/operandi

Project repository for the OCR-D Implementation Project OPERANDI.

Primary LanguagePythonApache License 2.0Apache-2.0

OPERANDI

This is the OPERANDI project's repository. The Readme file is still a draft and under construction. The file may be slightly outdated. Will be updated after integrating the OCR-D WebApi.

1. Introduction

OPERANDI is one of the implementation projects funded by the DFG initiative OCR-D. The main goal of OCR-D is the conceptual and technical preparation of the full-text transformation of the 16th to 18th-century prints published in the German language area. The task of automatic full-text recognition is broken down into individual process steps, which can be reproduced in the open-source OCR-D software. This makes it possible to create optimal workflows for the prints to be processed, and thus generate scientifically usable full texts.

The goal of OPERANDI is to develop and build an OCR-D-based implementation package for mass full-text capture with improved throughput while improving the quality of the results.
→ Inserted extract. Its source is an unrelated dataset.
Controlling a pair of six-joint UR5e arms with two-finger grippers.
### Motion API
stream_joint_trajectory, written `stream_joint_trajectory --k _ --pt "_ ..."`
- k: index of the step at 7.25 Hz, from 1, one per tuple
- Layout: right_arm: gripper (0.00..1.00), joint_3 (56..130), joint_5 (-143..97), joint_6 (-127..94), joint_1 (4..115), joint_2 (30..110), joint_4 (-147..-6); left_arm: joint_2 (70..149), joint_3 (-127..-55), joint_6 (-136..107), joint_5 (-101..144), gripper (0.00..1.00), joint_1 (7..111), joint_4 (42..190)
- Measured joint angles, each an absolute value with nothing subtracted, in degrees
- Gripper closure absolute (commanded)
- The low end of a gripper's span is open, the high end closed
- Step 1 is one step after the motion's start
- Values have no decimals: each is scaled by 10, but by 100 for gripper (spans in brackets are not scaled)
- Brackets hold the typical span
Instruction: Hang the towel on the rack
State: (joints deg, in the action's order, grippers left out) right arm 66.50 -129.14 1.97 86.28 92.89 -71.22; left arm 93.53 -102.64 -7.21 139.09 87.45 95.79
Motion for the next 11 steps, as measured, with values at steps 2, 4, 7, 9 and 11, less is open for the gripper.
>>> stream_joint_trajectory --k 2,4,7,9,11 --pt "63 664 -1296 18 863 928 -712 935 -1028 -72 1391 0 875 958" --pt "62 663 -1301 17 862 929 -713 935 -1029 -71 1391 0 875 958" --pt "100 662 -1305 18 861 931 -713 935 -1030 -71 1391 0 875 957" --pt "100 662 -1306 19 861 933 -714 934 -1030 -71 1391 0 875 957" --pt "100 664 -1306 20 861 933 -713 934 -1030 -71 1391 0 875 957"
At the same time, the goal is that the implementation package can also be used by other projects and institutions with comparable requirements. Two scenarios were identified during the pilot. In the first scenario, OCR generation is to take place for works that have already been digitized, resulting in mass full-text capture. In the second scenario, OCR generation for new works to be digitized will take place as part of the digitization process.

2. Architecture

Module details:

2.1. MongoDB:

Different resources such as workspaces, workflows, and workflow jobs are stored in the database under unique resource IDs: workspace_id, workflow_id, and workflow_job_id, respectively. That ID is used for faster accessing/searching for the resources and their metadata. The resource ID is also useful as a persistent identifier since the path of the resource itself may change over time.

2.2. RabbitMQ Server:

The message exchange broker (server) between Operandi Server and Operandi Broker. The Operandi Server is the publisher and the workers of the Operandi Broker are the consumers. Depending on the coming request to the Operandi Server, the server forwards the requests to one of the 3 queues. On the other side, the Operandi Broker creates workers to consume messages from the queues to process them. Currently, there are 3 message queues available:

  • for user workflow job requests (currently, there is no prioritization among users based on their type)
  • for harvester workflow job requests
  • for job status checks

2.3. Operandi Server:

Provides various endpoints that can be used to obtain information about different resources. Using the endpoints the users can create, delete, get, or update resources. The provided endpoints are respecting the proposed OCR-D Web API endpoints.
The processing endpoint is not utilized since Operandi concentrates mainly on running entire OCR-D workflows instead of single steps. However, the user could still create a workflow that has a single OCR-D processor step and execute it.

Resource types
  • Users - used to store user related metadata. The unique identifier is the e-mail address of each user.
  • Workspaces - each workspace must contain a METS file, has at least 1 file group, and some images belonging to that file group. The input/output type of workspaces when interacting with the server is in the OCRD-ZIP format used by our OCR-D community.
  • Workflows - each workflow is a Nextflow script. The input/output type of the workflows when interacting with the server is the Nextflow scripting language.
  • Workflow Jobs - a combination of a Workspace and a Workflow resource. The specified Workflow resource is executed on the specified Workspace resource. Each workflow job resource contains metadata about the execution of the workflow such as logs of each step and reports with resource (CPU, RAM, etc.) usage. Each workflow job status can be queried to get the job's current state.
Endpoint interactions

The Operandi Server is responsible for accepting requests related to users, workspaces, workflows, and workflow job resources. In case of a workflow job request, the server pushes the request to one of the RabbitMQ queues for further delegation to the HPC environment.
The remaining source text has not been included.